* Task requirements
In the listing below, print exactly the lines from the first through the one that contains "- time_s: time".

* Provided data
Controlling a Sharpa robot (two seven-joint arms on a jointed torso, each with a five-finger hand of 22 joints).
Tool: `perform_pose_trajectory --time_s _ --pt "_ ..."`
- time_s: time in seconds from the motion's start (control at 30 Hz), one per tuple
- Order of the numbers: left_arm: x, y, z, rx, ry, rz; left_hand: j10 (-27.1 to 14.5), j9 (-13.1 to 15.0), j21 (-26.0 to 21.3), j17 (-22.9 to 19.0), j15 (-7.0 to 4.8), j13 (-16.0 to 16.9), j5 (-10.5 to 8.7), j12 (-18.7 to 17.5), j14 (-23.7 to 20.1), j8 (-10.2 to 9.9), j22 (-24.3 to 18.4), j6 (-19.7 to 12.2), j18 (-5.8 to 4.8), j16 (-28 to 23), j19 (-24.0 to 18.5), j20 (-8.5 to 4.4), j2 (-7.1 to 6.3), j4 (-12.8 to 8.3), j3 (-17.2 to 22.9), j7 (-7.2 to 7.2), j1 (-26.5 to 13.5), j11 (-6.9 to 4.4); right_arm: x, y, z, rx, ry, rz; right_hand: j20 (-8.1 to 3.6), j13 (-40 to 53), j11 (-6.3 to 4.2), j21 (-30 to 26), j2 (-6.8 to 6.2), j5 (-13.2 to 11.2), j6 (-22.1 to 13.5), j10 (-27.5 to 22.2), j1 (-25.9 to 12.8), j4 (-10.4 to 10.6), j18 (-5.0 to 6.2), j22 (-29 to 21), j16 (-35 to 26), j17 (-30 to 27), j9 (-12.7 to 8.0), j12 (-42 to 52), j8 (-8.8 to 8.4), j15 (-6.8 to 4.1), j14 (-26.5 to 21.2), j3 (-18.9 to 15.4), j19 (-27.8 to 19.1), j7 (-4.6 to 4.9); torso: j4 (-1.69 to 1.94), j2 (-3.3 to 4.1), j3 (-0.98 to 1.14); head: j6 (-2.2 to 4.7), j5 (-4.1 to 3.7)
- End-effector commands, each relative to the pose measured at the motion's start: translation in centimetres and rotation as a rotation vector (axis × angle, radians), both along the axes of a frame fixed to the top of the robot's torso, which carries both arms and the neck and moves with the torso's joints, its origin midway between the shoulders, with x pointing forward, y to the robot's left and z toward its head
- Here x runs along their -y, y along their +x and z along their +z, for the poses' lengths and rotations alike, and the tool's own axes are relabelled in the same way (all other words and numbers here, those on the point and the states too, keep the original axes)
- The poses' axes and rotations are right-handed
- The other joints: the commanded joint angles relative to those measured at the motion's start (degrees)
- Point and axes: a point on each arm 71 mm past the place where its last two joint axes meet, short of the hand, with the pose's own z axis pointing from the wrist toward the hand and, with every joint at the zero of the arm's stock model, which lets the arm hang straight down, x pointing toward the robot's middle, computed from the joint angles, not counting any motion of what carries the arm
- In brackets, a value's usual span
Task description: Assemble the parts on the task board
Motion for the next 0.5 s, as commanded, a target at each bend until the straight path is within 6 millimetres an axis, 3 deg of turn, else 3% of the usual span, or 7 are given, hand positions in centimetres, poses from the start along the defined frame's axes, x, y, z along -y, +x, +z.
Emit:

* Exercise response
Controlling a Sharpa robot (two seven-joint arms on a jointed torso, each with a five-finger hand of 22 joints).
Tool: `perform_pose_trajectory --time_s _ --pt "_ ..."`
- time_s: time in seconds from the motion's start (control at 30 Hz), one per tuple

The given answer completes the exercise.